▶ _ACTIVITY_
Exactly as they appear below, repeat the lines from the one with "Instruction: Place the" through the one with "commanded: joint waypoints", and no others.
--- DATA RECORDS Enclosed Below ---
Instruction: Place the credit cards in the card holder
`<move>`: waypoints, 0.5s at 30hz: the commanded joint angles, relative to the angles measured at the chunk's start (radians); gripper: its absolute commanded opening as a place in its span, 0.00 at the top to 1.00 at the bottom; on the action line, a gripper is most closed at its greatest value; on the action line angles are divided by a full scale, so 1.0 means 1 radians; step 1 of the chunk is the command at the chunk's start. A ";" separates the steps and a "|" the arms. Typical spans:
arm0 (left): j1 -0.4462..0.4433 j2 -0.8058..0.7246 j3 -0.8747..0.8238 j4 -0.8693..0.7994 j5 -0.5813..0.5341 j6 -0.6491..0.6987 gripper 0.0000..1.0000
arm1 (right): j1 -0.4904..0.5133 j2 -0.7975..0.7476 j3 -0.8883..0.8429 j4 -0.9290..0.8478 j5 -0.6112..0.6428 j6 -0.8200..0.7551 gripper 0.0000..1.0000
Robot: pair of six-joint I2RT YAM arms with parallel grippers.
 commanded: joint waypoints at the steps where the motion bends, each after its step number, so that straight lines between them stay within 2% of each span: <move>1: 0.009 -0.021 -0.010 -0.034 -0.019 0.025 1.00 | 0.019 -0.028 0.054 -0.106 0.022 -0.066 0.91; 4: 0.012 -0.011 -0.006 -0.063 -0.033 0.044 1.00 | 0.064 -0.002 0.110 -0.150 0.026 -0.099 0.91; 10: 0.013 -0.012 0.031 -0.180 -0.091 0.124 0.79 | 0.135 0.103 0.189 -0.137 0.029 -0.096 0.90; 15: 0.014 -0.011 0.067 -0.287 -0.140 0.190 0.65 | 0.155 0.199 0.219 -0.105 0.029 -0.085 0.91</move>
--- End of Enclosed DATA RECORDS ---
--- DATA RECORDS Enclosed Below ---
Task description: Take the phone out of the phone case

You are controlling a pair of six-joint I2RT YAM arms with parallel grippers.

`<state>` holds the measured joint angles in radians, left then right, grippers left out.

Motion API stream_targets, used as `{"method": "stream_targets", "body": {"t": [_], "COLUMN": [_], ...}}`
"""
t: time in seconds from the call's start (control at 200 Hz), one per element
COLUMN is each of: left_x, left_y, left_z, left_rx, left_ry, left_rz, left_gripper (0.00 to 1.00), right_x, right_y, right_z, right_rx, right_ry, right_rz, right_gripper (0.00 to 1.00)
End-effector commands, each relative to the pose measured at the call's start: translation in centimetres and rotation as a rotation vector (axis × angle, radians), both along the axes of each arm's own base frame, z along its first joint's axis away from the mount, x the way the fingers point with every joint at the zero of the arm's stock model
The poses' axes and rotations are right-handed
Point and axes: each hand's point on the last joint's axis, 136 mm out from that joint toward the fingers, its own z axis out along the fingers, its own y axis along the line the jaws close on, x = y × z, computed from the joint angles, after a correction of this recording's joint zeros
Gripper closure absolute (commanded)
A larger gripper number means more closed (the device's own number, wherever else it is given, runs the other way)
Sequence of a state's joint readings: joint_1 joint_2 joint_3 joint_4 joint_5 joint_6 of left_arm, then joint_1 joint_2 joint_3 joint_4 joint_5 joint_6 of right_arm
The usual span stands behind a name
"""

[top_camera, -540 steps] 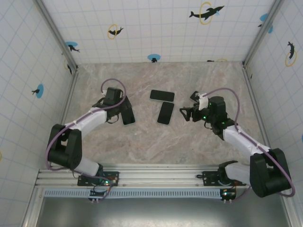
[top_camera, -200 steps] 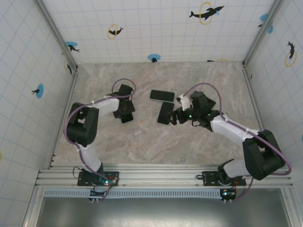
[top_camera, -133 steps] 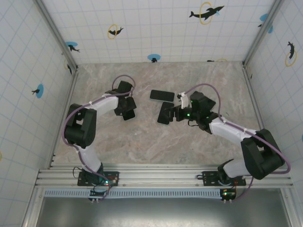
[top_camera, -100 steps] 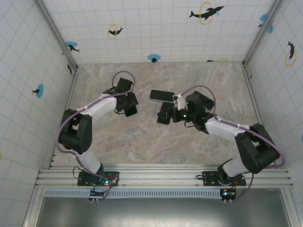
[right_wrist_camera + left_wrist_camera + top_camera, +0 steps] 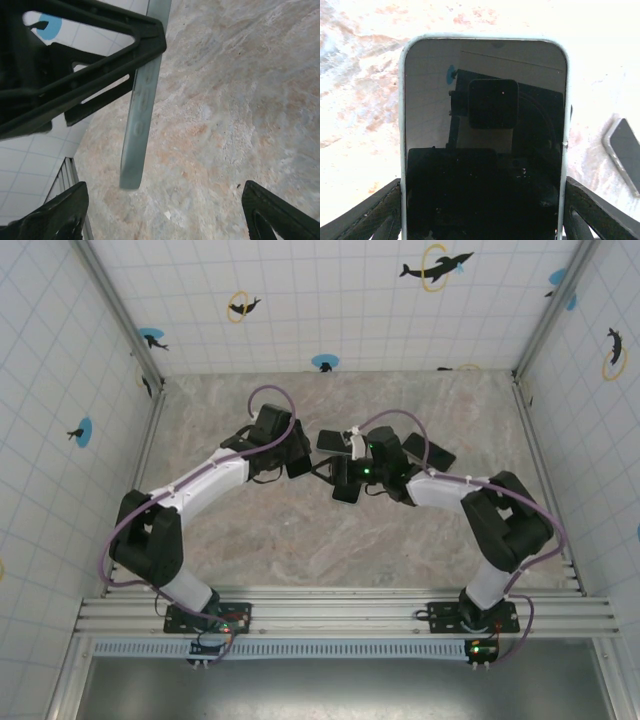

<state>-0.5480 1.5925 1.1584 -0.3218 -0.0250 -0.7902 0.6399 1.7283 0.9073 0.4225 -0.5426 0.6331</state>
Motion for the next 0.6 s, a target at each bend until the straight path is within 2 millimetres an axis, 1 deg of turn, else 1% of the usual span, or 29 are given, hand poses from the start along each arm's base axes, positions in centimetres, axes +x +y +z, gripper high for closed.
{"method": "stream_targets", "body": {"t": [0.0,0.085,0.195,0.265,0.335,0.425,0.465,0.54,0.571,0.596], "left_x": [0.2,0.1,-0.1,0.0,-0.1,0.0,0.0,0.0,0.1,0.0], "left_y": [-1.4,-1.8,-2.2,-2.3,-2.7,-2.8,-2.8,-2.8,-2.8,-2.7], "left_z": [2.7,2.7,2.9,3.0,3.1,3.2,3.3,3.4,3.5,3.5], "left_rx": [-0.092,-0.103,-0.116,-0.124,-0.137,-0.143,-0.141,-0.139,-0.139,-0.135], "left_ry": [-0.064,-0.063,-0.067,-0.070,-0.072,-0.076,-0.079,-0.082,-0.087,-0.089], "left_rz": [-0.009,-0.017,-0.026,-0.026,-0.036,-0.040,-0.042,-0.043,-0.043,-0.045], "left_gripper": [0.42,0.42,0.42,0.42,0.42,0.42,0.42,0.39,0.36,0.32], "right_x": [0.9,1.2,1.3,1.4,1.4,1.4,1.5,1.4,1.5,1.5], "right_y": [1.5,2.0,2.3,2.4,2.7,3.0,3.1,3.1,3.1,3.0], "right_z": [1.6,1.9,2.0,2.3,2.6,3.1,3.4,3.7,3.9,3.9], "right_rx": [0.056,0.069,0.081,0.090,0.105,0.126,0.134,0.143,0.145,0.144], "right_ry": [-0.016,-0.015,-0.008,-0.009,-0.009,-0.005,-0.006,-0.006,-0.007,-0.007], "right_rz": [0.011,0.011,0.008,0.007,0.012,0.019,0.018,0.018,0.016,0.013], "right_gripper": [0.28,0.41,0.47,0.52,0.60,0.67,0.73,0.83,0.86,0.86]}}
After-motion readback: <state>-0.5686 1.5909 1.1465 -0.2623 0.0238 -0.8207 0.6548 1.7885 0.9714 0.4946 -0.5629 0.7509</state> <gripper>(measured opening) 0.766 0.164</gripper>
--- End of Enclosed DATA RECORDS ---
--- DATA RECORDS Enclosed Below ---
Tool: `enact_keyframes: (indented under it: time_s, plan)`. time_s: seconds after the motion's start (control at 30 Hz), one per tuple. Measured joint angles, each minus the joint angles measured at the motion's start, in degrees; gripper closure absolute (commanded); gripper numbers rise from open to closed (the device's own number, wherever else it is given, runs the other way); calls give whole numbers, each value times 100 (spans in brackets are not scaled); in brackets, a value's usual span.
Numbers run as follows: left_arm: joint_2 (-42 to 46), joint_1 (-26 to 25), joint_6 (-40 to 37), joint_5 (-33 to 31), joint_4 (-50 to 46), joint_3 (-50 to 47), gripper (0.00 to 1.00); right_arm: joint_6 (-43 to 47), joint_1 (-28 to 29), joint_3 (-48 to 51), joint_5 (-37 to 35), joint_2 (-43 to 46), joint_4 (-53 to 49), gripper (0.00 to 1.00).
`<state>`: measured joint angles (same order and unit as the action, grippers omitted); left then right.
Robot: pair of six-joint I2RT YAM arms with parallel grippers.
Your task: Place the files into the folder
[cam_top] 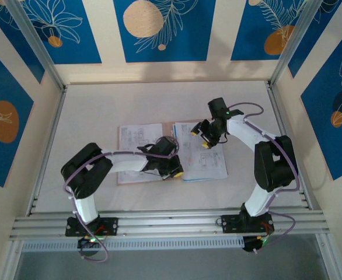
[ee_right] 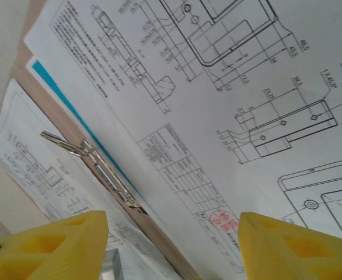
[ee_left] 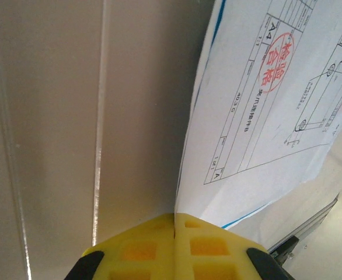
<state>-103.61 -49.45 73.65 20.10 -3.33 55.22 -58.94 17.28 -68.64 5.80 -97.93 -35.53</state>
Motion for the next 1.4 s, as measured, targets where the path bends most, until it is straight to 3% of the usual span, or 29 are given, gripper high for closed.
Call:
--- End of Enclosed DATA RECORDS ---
▶ _OUTPUT FOR THIS EXERCISE_
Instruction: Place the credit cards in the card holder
`<move>`: waypoints, 0.5s at 30hz: the commanded joint angles, relative to the angles measured at the chunk's start (radians); gripper: its absolute commanded opening as a place in its span, 0.00 at the top to 1.00 at the bottom; on the action line, a gripper is most closed at its greatest value; on the action line angles are divided by a full scale, so 1.0 means 1 radians; step 1 of the chunk is the command at the chunk's start. A ";" separates the steps and a "|" the arms. Typical spans:
arm0 (left): j1 -0.4462..0.4433 j2 -0.8058..0.7246 j3 -0.8747..0.8238 j4 -0.8693..0.7994 j5 -0.5813..0.5341 j6 -0.6491..0.6987 gripper 0.0000..1.0000
arm1 (right): j1 -0.4904..0.5133 j2 -0.7975..0.7476 j3 -0.8883..0.8429 j4 -0.9290..0.8478 j5 -0.6112..0.6428 j6 -0.8200..0.7551 gripper 0.0000..1.0000
Robot: pair of six-joint I2RT YAM arms with parallel grippers.
 commanded: joint waypoints at the steps where the motion bends, each after its step number, so that straight lines between them stay within 2% of each span: <move>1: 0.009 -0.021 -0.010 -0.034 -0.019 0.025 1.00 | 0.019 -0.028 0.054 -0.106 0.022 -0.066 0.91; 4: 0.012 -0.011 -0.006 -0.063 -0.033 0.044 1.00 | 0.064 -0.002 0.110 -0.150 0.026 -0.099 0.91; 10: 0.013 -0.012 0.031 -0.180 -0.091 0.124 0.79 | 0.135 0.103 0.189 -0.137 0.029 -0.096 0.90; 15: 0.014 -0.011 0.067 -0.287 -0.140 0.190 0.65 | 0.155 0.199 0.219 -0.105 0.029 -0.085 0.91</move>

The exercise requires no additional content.